This past Wednesday, I attended another exciting Social Media ON TAP event. This month our speaker was Alex Ihnen, owner and editor of the wildly popular news site, nextSTL. His site is completely run by volunteers and yet it has been cited by the Wall Street Journal, the St. Louis Post-Dispatch, and many other reputable news sources. Whether you couldn’t make it to the event or had a little trouble keeping up, here are jWeb’s takeaways from his talk.
When You Find a Gap, Fill It
Even though Ihnen writes almost exclusively about St. Louis, he is not a native St. Louisian. However, when he attended his first Forest Park Southeast meeting, the representatives and citizens discussed several major projects happening in the community.
“When I left, I thought, ‘I can’t wait to read about this in the [St. Louis] Post-Dispatch.’” Ihnen laughs with the crowd at his past naiveté. “Of course, no one covers neighborhood meetings. So how do you learn and get involved in the community when all that’s cover is who got shot and if the Cardinals won? That’s what traditional news has turned into.”
Ihnen found a hole in his local media source and decided to fill it. His early blogs were “like Twitter. Just three sentences and a video.” But his current site features local, community-centered news from writers all over St. Louis.
Change the Way You Think About Success
nextSTL gets over 3,500 site visits a day, but there’s never been a lot of money involved. “There’s enough to keep it going. Media is struggling everywhere,” he admits. He warns that companies need to change the way they think about news, social media, and an obsession with profit.
Once upon a time, businessmen believed that the number of tweets you received translated into a certain number of dollars. In reality, traffic on social media is “no indicator of success. You can’t be fake [on social media] and you can’t buy [success]. If you do, your not getting the attention of people that care.” Recruit people who want to write the news because they love to write the news.
That said, “Everyone should be paid–and paid well–for their writing.”
What Is the News?
So what is “The News” in the modern age? “How does a Twitter account differ from the St. Louis Post-Dispatch? I sometimes make fun of so-called ‘breaking news’ that I’ve known about it for awhile,” Ihnen laughs. He goes on to explain that the difference between professional journalists and your average blog writer comes down to journalistic standards. And with a degree in journalism, Ihnen is well versed in what is expected.

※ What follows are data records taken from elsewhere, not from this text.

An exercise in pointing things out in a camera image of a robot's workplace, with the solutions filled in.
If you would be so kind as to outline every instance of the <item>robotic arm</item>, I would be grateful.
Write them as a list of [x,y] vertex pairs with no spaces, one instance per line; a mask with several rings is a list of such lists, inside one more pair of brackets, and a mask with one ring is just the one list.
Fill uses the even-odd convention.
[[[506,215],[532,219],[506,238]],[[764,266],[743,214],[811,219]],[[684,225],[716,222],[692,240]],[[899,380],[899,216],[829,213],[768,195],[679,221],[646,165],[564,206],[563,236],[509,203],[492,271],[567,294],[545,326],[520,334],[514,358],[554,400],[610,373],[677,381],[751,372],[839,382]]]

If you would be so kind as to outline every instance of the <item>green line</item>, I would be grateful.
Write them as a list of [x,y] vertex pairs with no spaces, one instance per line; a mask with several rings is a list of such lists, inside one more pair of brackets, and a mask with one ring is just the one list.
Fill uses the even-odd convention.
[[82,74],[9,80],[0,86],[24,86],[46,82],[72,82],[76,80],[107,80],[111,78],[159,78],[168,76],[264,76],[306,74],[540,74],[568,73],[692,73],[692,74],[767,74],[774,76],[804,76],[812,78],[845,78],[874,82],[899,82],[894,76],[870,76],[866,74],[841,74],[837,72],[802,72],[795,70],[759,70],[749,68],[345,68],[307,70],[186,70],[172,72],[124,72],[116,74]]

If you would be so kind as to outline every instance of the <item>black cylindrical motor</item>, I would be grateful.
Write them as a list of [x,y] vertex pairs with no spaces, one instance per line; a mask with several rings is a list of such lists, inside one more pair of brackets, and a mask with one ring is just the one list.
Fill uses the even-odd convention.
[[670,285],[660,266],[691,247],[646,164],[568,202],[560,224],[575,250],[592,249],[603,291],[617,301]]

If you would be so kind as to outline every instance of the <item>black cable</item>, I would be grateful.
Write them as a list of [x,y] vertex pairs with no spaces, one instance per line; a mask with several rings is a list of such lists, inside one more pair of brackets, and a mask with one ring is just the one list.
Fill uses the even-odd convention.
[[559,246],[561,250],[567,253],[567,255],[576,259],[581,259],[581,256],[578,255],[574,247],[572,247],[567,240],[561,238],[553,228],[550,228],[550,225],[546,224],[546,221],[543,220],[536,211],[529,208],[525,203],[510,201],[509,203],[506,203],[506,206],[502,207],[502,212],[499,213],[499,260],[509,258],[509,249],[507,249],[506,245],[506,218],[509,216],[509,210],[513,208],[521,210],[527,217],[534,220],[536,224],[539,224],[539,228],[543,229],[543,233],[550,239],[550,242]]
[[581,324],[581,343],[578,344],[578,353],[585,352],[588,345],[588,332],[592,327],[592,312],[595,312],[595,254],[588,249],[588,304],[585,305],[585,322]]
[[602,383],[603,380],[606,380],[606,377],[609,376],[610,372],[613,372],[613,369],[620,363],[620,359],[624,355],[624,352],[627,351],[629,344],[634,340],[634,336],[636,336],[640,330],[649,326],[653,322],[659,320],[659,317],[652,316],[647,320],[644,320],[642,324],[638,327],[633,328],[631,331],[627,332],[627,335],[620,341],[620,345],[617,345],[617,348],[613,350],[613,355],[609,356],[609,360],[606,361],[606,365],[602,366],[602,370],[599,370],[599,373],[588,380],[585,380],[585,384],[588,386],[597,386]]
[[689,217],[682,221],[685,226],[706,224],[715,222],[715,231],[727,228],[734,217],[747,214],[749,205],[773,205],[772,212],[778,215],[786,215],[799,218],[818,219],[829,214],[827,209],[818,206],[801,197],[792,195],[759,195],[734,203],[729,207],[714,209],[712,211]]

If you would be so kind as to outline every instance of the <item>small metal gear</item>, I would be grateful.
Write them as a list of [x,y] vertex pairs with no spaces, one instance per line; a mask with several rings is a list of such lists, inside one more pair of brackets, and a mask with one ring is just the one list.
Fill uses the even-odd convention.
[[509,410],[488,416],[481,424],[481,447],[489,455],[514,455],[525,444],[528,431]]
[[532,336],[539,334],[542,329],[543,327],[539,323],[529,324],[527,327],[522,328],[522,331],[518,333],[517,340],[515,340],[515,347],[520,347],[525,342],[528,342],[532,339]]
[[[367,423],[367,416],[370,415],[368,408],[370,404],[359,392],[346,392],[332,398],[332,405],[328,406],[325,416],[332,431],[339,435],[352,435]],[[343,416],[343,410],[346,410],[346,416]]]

“Even if I write a post about a new building going up in the community, a newspaper will make sure they get a quote and permission to publish it from the contractor.” This differentiation may mean that “traditional” news sources may never go away so long as sources and readers prefer the long way around.
Curation is More Important than Ever
“Nowadays, people expect to have information for free.” Inherent in Ihnen’s talk was the knowledge that not only do people want free information, but they expect there to be an answer to any question at their fingertips. The latter expectation means that anyone who knows the answer can provide the information online.
However, “there are no barriers to bringing new voices in. So we need curators to tell us what’s important.” Many news sites—including nextSTL—act as a filter to help people figure out what they should be reading with the free minutes they have in their day.
In Ihnen’s case, his curation usually targets projects he believes his community will care about on a personal level. “As a citizen you can’t act unless you have something to aim at and our whole system is designed to keep it that way. And we’re comfortable about it. If you’re angry about something, I try to point you to who you should be mad at.” Providing this unique curation service to the community is responsible for his site’s wild success.
Websites vs. Social Media
When Ihnen first started blogging about his community, social media sites had not yet featured places for long-form articles. Blogs were the only way to go. Today, more social media sites offer users and businesses opportunities to publish articles straight to their platform. “Websites are still valuable,” Ihnen specifies. “Your putting an anchor down. But they’re being replaced by social media.”
The downside to social media articles? “No longevity. Social media is just a tool.” However, Ihnen was inconclusive on how to use this tool consistently. “It’s really hard to keep up. By the time you’ve mastered [one social media platform], people have moved on.” Perhaps that’s why websites are still so essential. At the very least, user behavior is more predictable on a website than on social media.
There’s a limit to what social media can do
When asked where he draws the line between journalist and advocate, Ihnen responded that he has “found the limits of social media.” You may expect that if you have 300 followers, you’ll always have 300 people on your side when things get messy. Eventually, you’ll find out “not all your followers are going to sign your petition.”